Single-Wavelength 400G Transmission Over 6,000 km

On 20 March 2018, ZTE, working in collaboration with OFS and NeoPhotonics, announced the transmission of single-wavelength 400G WDM channels over the impressive 6,000 km transmission length made of 100 km fiber spans, with 75 GHz channel spacing.  Which modulation format enabled this 400G data rate on a single wavelength?  What was the speed of the optoelectronic components inside the transponder to achieve this data rate?  And which factors drove the channel spacing of 75 GHz?

As always with multi-level modulation formats in coherent optical transmission, a little bit of math is required to understand what is behind the stage.  66 Gbaud optoelectronic components were used in this experiment.  This means that, e.g., the coherent driver modulator was capable to handle 66 giga symbols per second.

16QAM modulation format was also used.  In Quadrature Amplitude Modulation (QAM) format, the amplitudes of two waves delivered by the same optical source, 90° out-of-phase with each other (in quadrature), are modulated to represent the data signal.  Modulating the amplitude of two carriers in quadrature can be equivalently viewed as both modulating amplitude and phase of a single carrier (see figure below).  16QAM makes use of 16 distinct amplitude/phase symbols, which are usually represented under the format of a symbol constellation.  As four bits are required to encode 16 distinct symbols (0000 to 1111), each symbol of the 16QAM signal carries four bits.  The speed of 66 Gbaud (66 giga symbols per second) allows therefore to transmit 66 x 4 = 264 Gbit/s.

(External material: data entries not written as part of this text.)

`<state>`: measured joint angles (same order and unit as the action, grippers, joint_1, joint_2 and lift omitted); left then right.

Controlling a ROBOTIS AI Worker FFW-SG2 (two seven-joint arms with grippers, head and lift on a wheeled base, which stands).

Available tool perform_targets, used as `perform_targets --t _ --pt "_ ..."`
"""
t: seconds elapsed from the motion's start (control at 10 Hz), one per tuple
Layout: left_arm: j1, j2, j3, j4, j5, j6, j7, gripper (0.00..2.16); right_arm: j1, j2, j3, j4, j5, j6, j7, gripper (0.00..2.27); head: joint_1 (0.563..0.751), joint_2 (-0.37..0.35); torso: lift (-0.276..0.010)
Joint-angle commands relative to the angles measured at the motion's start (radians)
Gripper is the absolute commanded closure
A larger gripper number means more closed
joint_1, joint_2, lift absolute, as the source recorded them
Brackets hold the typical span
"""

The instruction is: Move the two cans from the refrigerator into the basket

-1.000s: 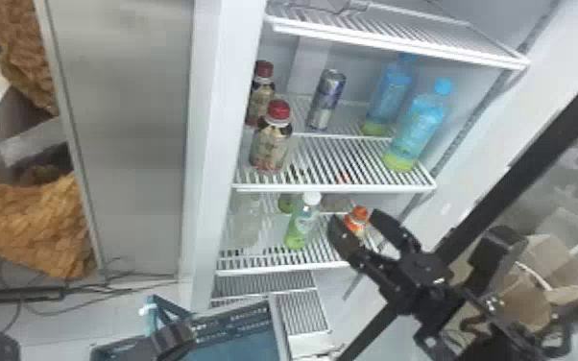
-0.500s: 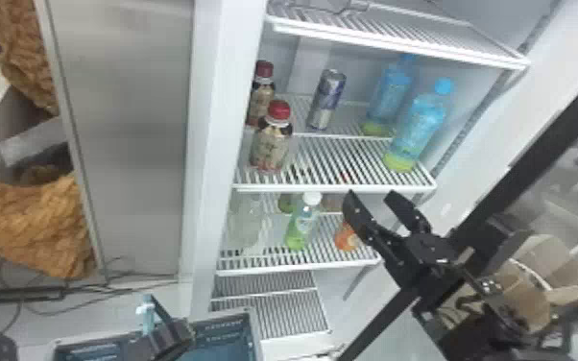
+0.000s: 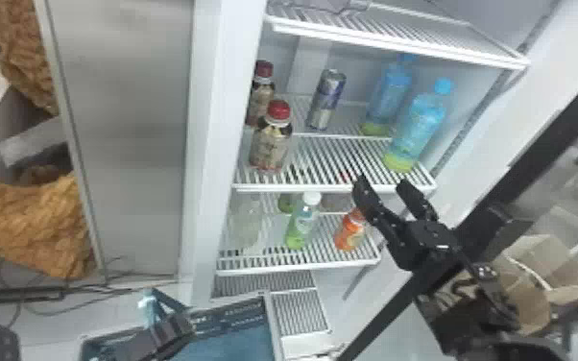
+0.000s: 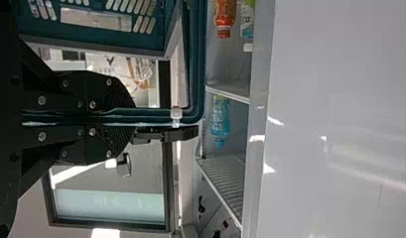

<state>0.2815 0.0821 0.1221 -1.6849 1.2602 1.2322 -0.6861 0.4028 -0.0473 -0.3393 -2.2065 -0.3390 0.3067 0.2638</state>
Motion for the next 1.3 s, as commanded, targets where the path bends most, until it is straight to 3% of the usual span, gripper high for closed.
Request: perform_targets --t 0.0,1.2 --pt "-0.002 0.002 -0.002 0.000 0.000 -0.003 0.000 1.19 -0.067 0.001 0.000 0.065 0.004 -0.005 0.000 0.31 0.695 -0.350 -0.031" --pt "-0.009 0.008 -0.002 0.000 0.004 -0.005 0.005 1.19 -0.479 -0.045 0.098 0.458 0.096 -0.005 -0.051 0.30 0.695 -0.350 -0.031"
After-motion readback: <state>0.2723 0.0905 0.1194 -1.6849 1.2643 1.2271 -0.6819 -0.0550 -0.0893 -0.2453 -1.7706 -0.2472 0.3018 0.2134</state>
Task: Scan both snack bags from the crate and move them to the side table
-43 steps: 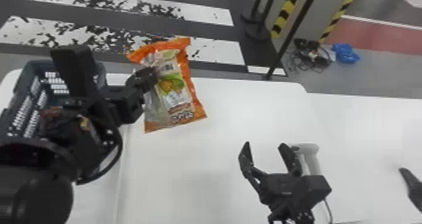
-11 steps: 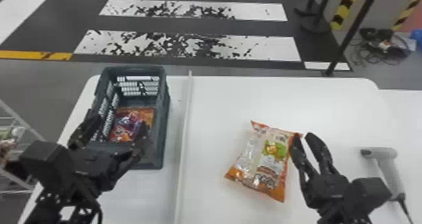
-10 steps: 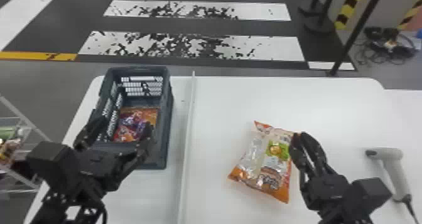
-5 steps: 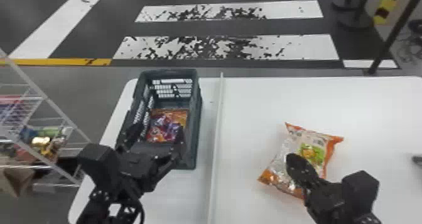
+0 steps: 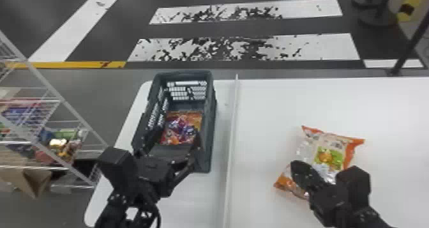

The usual trick of optical polarization multiplexing was used: the polarized light emitted by the transmitter laser source was split on two optical paths; the optical wave on each path was modulated by the data stream and the lights from the two paths were recombined with orthogonal states of optical polarization.  In this way, the optical channel is made of two orthogonal states of optical polarization, each of them supporting a data stream.  This technique (Polarization Multiplexing or PM) doubles the number of bits per second carried by the PM-16QAM optical channel, bringing this number to 2 x 264 = 528 Gbit/s.  Given the need of overhead for powerful Forward Error Correction (FEC) code, a gross bit rate of 528 Gbit/s corresponds to a net bit rate of 400 Gbit/s.

 

To summarize, we have the following steps for building this single-wavelength 400G optical channel:

  • 66 Gbaud optoelectronic components -> 66 giga symbols per second
  • 16QAM modulation format (4 bits/symbol) -> 66 x 4 = 264 Gbit/s
  • Polarization multiplexing (PM-64QAM) -> 2 x 264 = 528 Gbit/s
  • Removing the FEC overhead -> 400 Gbit/s

For simpler math and comparison between different modulation formats and symbol rate, net standard symbol rates are used, like in the figure below.

 

ZTE press release is not very explicit but it looks like that probabilistic constellation shaping technique was used as well.  Probabilistic shaping imposes a non-uniform distribution on a set of equidistant constellation points; this technique enables to reduce the gap between the practically achieved capacity and the theoretically achievable Shannon’s capacity is reduced.  More details can be found in this post.

Also, it is very likely that Nyquist pulse-shaping was used to minimize the channel spacing, down to a figure close to the baud rate.  The spectral occupancy of the optical channel is driven by the symbol rate (here, 66 Gbaud).  With high-end digital signal processing and powerful Nyquist filtering, some recent experiments demonstrated channel spacing expressed in GHz only a few percent larger than the symbol rate expressed in GHz (e.g. channels spaced at 50 GHz, modulated at 49 Gbaud).  The channel spacing “performance” in ZTE’s demonstration looks suboptimal with 75 GHz channel spacing for a 66 Gbaud signal.

The attenuation characteristic of OFS TeraWave line fiber used in the 6,000 km demonstration was not provided in ZTE’s announcement but, betting on a figure of 0.158 dB/km, the 100 km span length lead to a 15.8 dB span loss, which exceeds the usual span loss of transoceanic cable systems.